:: RECORDS PROVIDED

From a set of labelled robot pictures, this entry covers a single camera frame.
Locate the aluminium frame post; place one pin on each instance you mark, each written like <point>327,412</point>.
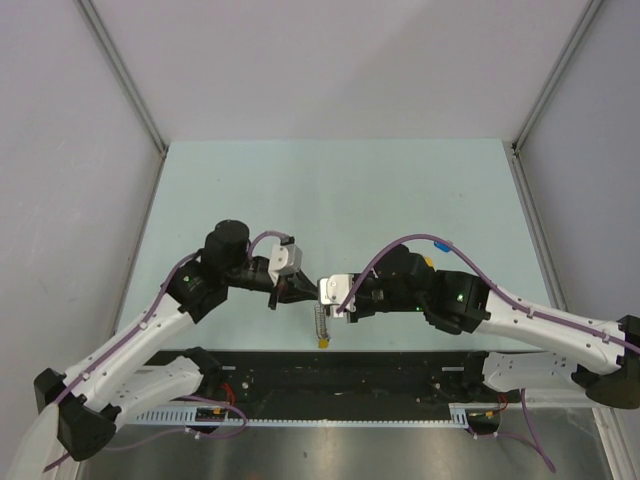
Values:
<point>116,63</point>
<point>578,35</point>

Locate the blue key tag with key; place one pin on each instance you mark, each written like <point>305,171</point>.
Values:
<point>443,246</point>

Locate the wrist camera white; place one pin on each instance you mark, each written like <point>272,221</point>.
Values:
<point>285,259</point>
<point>332,293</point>

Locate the left aluminium frame post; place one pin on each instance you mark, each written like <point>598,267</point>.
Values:
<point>116,63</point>

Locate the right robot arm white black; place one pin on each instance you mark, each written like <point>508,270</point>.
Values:
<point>598,357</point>

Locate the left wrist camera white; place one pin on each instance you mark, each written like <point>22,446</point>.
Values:
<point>285,259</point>

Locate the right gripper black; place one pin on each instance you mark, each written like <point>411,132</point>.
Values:
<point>359,312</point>

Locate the right aluminium frame post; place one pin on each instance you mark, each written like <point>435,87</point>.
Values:
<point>578,35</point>

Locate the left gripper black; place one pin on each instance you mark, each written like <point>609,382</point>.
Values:
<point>291,288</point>

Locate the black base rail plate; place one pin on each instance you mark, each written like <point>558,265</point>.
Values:
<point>347,386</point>

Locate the yellow key tag with key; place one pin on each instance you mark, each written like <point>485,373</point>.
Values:
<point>429,262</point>

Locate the keyring with chain and tags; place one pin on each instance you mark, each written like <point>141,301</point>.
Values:
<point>321,322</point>

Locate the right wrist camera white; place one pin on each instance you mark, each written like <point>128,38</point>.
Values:
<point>332,293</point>

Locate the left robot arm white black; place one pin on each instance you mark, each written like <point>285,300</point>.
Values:
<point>90,400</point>

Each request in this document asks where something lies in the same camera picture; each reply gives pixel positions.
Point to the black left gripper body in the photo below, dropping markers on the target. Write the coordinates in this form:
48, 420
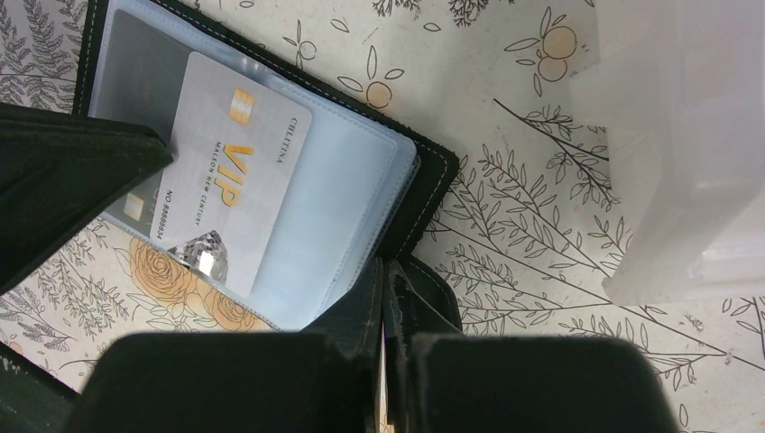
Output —
31, 399

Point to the white plastic card box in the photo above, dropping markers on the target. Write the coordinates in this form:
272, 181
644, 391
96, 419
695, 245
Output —
679, 89

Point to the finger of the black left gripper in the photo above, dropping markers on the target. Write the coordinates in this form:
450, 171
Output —
60, 171

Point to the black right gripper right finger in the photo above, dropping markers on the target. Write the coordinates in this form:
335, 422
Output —
440, 380

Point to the black leather card holder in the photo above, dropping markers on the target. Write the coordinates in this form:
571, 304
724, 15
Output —
364, 186

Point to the white VIP card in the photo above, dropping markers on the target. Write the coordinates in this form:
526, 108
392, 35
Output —
238, 144

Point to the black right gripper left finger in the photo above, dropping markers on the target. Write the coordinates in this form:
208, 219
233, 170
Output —
320, 379

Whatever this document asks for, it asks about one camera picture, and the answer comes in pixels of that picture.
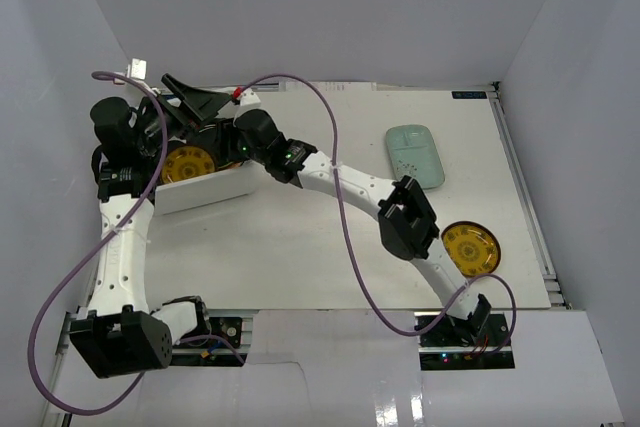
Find yellow patterned plate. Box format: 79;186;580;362
161;145;216;185
441;221;502;278

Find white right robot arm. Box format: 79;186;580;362
194;109;491;346

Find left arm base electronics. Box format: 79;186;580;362
170;316;251;367

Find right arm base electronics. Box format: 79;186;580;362
418;313;515;372

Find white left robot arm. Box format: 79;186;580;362
70;82;241;378

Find white plastic bin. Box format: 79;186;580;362
155;102;258;216

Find papers at table back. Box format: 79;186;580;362
279;79;377;93

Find pale green rectangular dish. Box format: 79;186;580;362
385;124;445;190

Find dark label sticker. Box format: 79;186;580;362
451;91;487;100

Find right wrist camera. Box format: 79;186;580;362
232;87;262;117

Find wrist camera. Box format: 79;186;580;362
232;87;262;117
125;58;147;81

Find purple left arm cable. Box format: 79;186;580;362
27;70;246;417

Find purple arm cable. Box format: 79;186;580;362
237;74;519;351
27;70;246;417

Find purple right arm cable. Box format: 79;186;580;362
237;74;519;351

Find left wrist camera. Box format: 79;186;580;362
125;58;147;81

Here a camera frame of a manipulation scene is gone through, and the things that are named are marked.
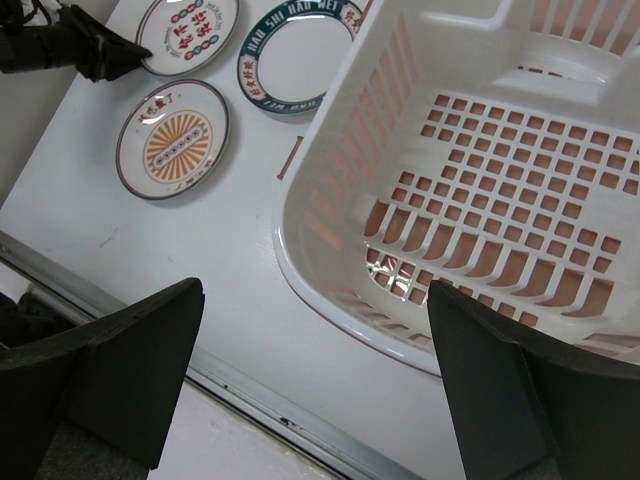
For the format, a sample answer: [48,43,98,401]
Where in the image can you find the white and pink dish rack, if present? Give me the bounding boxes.
[273,1,639,373]

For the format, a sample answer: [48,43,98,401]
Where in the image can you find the plate with red characters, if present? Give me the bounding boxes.
[136,0,240,77]

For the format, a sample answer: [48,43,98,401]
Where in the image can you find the plate with orange sunburst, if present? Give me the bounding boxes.
[115,79,231,201]

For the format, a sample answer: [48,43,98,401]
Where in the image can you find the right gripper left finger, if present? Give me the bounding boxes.
[1,278,205,479]

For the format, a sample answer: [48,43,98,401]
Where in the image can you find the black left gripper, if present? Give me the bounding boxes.
[1,1,153,82]

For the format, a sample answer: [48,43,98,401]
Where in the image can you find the aluminium rail front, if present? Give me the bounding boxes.
[1,233,419,479]

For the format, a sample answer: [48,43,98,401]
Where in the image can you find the green rimmed white plate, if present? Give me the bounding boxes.
[237,0,364,115]

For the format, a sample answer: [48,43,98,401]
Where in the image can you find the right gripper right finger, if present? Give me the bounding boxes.
[427,280,639,479]

::::

ABOUT THIS EXERCISE
Each line in the records above with "document" must be returned.

ANSWER BOX
Each request in this document asks where something lies in the same camera picture; each reply gives pixel positions.
Whatever this document asks for, it asks about one camera picture, and the answer comes in pixels of that picture.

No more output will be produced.